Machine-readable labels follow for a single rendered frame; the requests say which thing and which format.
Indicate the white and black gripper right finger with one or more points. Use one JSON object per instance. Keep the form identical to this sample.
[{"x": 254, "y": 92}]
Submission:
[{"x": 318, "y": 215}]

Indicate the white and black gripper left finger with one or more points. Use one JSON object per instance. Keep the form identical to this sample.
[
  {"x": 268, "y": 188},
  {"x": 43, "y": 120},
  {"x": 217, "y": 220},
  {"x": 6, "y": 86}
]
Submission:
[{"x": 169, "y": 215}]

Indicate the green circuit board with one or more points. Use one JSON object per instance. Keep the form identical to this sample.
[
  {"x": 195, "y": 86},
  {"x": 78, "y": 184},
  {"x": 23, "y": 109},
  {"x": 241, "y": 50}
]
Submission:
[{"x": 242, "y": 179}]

▬▬▬▬▬▬▬▬▬▬

Work required:
Copy out the full set of entries without altering anything.

Final answer:
Machine-readable labels follow for a single rendered frame; the requests say which thing and which format.
Indicate the white and black gripper right finger with one or more points. Use one JSON object per instance. Keep the form identical to this sample.
[{"x": 254, "y": 92}]
Submission:
[{"x": 318, "y": 215}]

Indicate the white and black gripper left finger with one or more points. Use one JSON object per instance. Keep the form identical to this sample.
[
  {"x": 268, "y": 188},
  {"x": 43, "y": 120},
  {"x": 217, "y": 220},
  {"x": 6, "y": 86}
]
Submission:
[{"x": 169, "y": 215}]

Indicate the green circuit board with one or more points. Use one JSON object per instance. Keep the form identical to this sample.
[
  {"x": 195, "y": 86},
  {"x": 78, "y": 184},
  {"x": 23, "y": 109},
  {"x": 241, "y": 50}
]
Submission:
[{"x": 242, "y": 179}]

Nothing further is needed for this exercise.